Robert holds a B.S. in communications and a B.A. in international relations from Florida International University, an M.A. in public relations from Iona College, and an MPA from Baruch College, where he was a National Urban Fellow.
I was born in Bogotá, Colombia, and moved to Miami at age 13. This drastic transition marked my life forever as I became a “1.5-generation Latino”. My family and I witnessed the devastating war Colombia waged against the Medellín Cartel and its effects in society. Then, as we settled in South Florida, I experienced the geopolitical and technological developments at the time, from Y2K to 9/11. I also learned of other communities of color and nationalities, particularly those from Latin America. Cubans, Argentineans, Venezuelans, Central Americans, and other Colombians came to Miami because they faced socioeconomic hardship in their respective countries. Each had a riveting story to tell.

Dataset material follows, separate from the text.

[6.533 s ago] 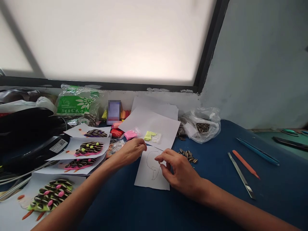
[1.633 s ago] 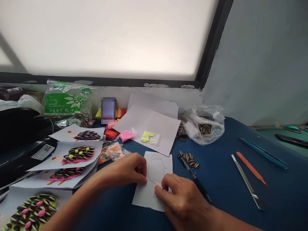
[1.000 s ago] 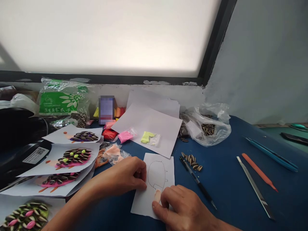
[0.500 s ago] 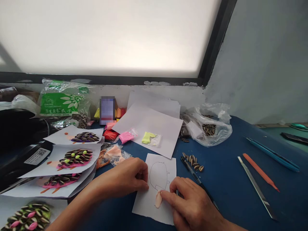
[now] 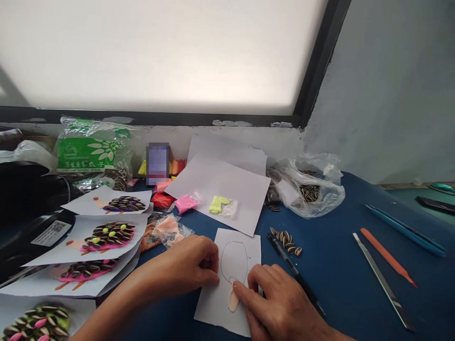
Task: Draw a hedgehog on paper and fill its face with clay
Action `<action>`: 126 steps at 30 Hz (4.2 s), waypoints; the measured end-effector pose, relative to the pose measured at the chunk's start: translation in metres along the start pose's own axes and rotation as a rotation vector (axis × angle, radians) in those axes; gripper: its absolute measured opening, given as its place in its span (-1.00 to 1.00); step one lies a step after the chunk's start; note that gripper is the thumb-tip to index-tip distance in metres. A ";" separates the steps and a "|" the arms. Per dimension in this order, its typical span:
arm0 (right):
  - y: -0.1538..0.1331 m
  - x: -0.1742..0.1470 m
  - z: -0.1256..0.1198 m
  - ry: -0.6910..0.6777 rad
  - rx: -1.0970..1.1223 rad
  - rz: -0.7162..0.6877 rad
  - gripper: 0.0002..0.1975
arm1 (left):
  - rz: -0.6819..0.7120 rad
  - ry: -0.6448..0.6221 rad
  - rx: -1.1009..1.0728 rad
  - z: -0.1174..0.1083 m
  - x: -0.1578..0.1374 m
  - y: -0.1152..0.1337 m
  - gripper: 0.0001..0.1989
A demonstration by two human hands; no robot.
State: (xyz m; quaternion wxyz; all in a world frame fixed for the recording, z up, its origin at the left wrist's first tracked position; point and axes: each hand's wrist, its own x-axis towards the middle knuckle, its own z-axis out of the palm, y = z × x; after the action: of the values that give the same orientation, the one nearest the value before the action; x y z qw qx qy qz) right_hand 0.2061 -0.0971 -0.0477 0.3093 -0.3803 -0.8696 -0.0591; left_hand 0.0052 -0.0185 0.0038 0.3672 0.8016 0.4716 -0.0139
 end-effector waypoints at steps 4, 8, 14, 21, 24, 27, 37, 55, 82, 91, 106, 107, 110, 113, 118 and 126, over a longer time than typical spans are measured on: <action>0.002 -0.003 -0.003 -0.032 0.007 0.016 -0.76 | 0.006 0.009 -0.005 0.001 0.001 -0.001 -0.91; 0.003 -0.006 -0.009 -0.034 0.047 0.035 -0.71 | -0.002 -0.011 0.010 0.000 -0.001 0.001 -0.89; 0.001 -0.005 -0.007 0.020 0.008 0.015 -0.74 | -0.006 -0.011 0.018 -0.001 -0.003 0.001 -0.89; 0.000 -0.004 -0.004 0.064 -0.058 -0.034 -0.73 | -0.003 -0.014 0.018 -0.001 -0.002 0.003 -0.90; 0.001 -0.005 -0.005 0.033 -0.047 -0.018 -0.72 | 0.000 -0.017 0.021 -0.001 -0.002 0.002 -0.90; 0.001 -0.005 -0.006 -0.034 0.034 0.044 -0.74 | 0.010 -0.009 0.023 0.000 -0.002 -0.001 -0.90; 0.003 -0.007 -0.010 -0.090 0.086 0.059 -0.70 | 0.003 -0.008 0.015 0.001 -0.002 -0.002 -0.89; 0.004 -0.005 -0.002 0.039 -0.037 -0.088 -0.74 | -0.004 -0.013 0.013 -0.001 -0.003 0.000 -0.88; 0.008 -0.005 -0.015 -0.173 0.103 0.168 -0.55 | 0.009 -0.019 0.010 0.000 -0.003 0.001 -0.89; 0.004 0.000 -0.014 -0.176 -0.115 -0.017 -0.54 | 0.034 0.101 0.031 0.004 0.003 -0.010 -0.81; -0.013 -0.003 -0.014 -0.129 0.035 -0.179 -0.71 | 0.054 0.192 0.083 0.010 0.006 -0.004 -0.69; -0.010 -0.001 -0.017 -0.211 0.068 -0.128 -0.70 | 0.070 0.180 0.069 0.009 0.006 -0.006 -0.67; -0.004 0.002 -0.022 -0.301 0.134 -0.049 -0.69 | 0.092 0.162 0.046 0.008 0.005 -0.009 -0.65; -0.006 0.000 -0.022 -0.312 0.142 -0.069 -0.72 | 0.101 0.144 0.029 0.007 0.005 -0.009 -0.64; -0.013 -0.001 -0.023 -0.316 0.083 -0.099 -0.73 | 0.108 0.149 0.019 0.008 0.005 -0.007 -0.66; -0.013 -0.002 -0.018 -0.303 0.057 -0.115 -0.80 | 0.133 0.143 -0.015 0.010 0.005 0.006 -0.70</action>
State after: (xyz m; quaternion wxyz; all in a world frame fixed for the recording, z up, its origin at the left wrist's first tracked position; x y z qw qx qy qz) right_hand 0.2068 -0.1140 -0.0324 0.1815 -0.3257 -0.9279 0.0063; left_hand 0.0162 -0.0225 -0.0024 0.3386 0.8274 0.4424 0.0710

Because of my interest in collecting stories and understanding the communities I interacted with, I decided to enroll as communications major at Florida International University in 2001, with a minor in French and Geography, thanks to The Miami Herald’s Janet Chusmir scholarship. I also majored in international relations and obtained a Latin American Studies certificate from the same school. While I was completing my bachelor degrees, I did an internship at Terra.com, where I had the chance to interview Latin American and Hollywood artists, and I studied abroad in Angers, France, during the summer of 2003 at the Université Catholique de l’Ouest.
My first years in the U.S. became my cornerstone in the pursuit of professional and academic development. After having completed my undergraduate studies, I moved to New York to pursue an M.A. in public relations while doing an internship at the United Nations, which shifted my career focus from entertainment reporting to public policy. Soon after, I moved to Washington DC to join the Center on Budget and Policy Priorities in 2008.
The historic election of President Barack Obama, coupled with my tenure at the Center for American Progress in 2009, deepened my interest in domestic policies and its effects in other parts of the world ever since. In 2010 I joined the Council on Hemispheric Affairs, and in 2011 I worked as a web strategist for The Opportunity Agenda. I have become very passionate about U.S. and hemispheric issues, thus I began writing for several media outlets, including Global Voices. I recently completed my fellowship at the National Urban Fellows program because I am committed to learning more about the intersection of public policy and communications.
I am a big fan of coffee, travel, social justice, dogs, world music, and fútbol (no, not soccer.)